I don’t need to be a time traveller when I know the root cause of an issue and know how the aforementioned fix stops what is causing the issue and prevents it from developing in the first place. The rest of my confidence stems from the known good reliability of previous Intel generations that are still going strong without any issues for at least a decade. 13th and 14th gen should be no different to previous gens when this fix is applied. People who applied this fix from the get go have not experienced any of the reported issues. And people who have had an issue at the beginning stopped having it after they applied the fix and still enjoy issue-free systems.
 

bit_user

Titan
Ambassador
The counterpoints you provide are for systems that have experienced silicon degradation and a heavy one at that as they were operating heavily non-stop for 6-12 months. These systems will need to settle for lower speeds (in both cpu core and RAM frequency) as the damage has already been done. But the fix still works stopping crashes and most importantly stopping further silicon deterioration.
First, I didn't catch how long these systems have been running. Did they actually say that, or are you just assuming?

Second, they said that the only help they got from Intel was more trays of CPUs to try. So, I assume some of the faulty systems are with CPUs that already had their settings dialed back, to some extent, since they were put into service. Even so, the customer still has yet to find a way to prevent these failures, other than by switching to AMD.

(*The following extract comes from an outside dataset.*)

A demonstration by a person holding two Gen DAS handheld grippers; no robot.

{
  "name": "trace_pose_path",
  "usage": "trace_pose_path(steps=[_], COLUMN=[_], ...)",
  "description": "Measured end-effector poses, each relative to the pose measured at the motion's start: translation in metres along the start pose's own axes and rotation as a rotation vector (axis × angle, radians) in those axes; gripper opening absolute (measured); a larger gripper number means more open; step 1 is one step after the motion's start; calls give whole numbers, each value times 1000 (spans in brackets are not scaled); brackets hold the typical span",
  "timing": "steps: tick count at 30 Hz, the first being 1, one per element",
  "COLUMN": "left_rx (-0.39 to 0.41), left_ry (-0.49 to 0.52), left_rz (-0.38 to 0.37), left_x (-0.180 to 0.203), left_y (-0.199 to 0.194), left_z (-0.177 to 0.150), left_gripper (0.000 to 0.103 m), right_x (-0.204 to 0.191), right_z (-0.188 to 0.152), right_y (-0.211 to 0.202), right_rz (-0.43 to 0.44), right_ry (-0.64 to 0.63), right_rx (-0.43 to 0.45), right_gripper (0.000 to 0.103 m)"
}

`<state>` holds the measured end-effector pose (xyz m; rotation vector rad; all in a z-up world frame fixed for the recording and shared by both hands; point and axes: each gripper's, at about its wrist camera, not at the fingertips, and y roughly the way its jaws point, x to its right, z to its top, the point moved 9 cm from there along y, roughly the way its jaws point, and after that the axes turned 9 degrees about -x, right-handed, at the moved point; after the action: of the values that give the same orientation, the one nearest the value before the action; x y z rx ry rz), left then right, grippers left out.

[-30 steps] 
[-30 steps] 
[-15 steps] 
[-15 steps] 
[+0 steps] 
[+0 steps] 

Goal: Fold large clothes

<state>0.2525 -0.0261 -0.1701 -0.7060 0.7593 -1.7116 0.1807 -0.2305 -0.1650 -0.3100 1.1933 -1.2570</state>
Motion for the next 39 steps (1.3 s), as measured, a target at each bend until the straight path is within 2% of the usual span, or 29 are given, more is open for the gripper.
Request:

Just to be clear all silicon is deteriorating over time. 13th and 14th gen, even with this fix, will deteriorate eventually too.
Yes, but not necessarily by the same mechanism as what we're seeing. Intel famously has a 10 year operating target for their process nodes, which makes these development all the more shocking.

But it will be similar to the deterioration rate of previous generations.
How do you know?

I don’t need to be a time traveller when I know the root cause of an issue and know how the aforementioned fix stops what is causing the issue and prevents it from developing in the first place.
Forgive me if I don't quite believe you. I think you listed some steps that are effective in mitigating the issue (which aligns with what L1Techs reported in that video), but we can't yet know just how effective they'll be, in the long run. The fact that the Raptor Lake servers are still having issues, with some of the CPUs being replacements a lot newer than 6-12 months, suggests that isn't not as solid a mitigation as you believe.

People who applied this fix from the get go have not experienced any of the reported issues.
Yeah, just how long have those systems been in service and what's their duty cycle?
 

Zarathustra3612

Prominent
Mar 23, 2023
2
3
515
I keep hearing about these issues with Intel cpu's, but I'm not having any issues on my side. I built a PC for me and one for my nephew about a year ago with 13900k's and neither of our systems have crashed.

I had one crash on mine but that was my doing because stupid me forgot to plug my AIO pump back in after working on it.
 
  • Like
Reactions: bit_user

bit_user

Titan
Ambassador
I keep hearing about these issues with Intel cpu's, but I'm not having any issues on my side. I built a PC for me and one for my nephew about a year ago with 13900k's and neither of our systems have crashed.
There's apparently some lottery aspect to it, but it also matters how you've configured it and how much & how hard you push it.

In the L1Techs video, he claimed his sources at big PC OEMs are seeing failure rates on the order of 10% to 25%. So, that's still pretty decent odds of not encountering it, but more than enough for those who are inclined to worry.
 
I keep hearing about these issues with Intel cpu's, but I'm not having any issues on my side. I built a PC for me and one for my nephew about a year ago with 13900k's and neither of our systems have crashed.

I had one crash on mine but that was my doing because stupid me forgot to plug my AIO pump back in after working on it.
In a video Wendall said that the failures started typically after 3-4 months of heavy usage. New CPUs were fine initially. Therefore depending on usage it might take years to develop for you.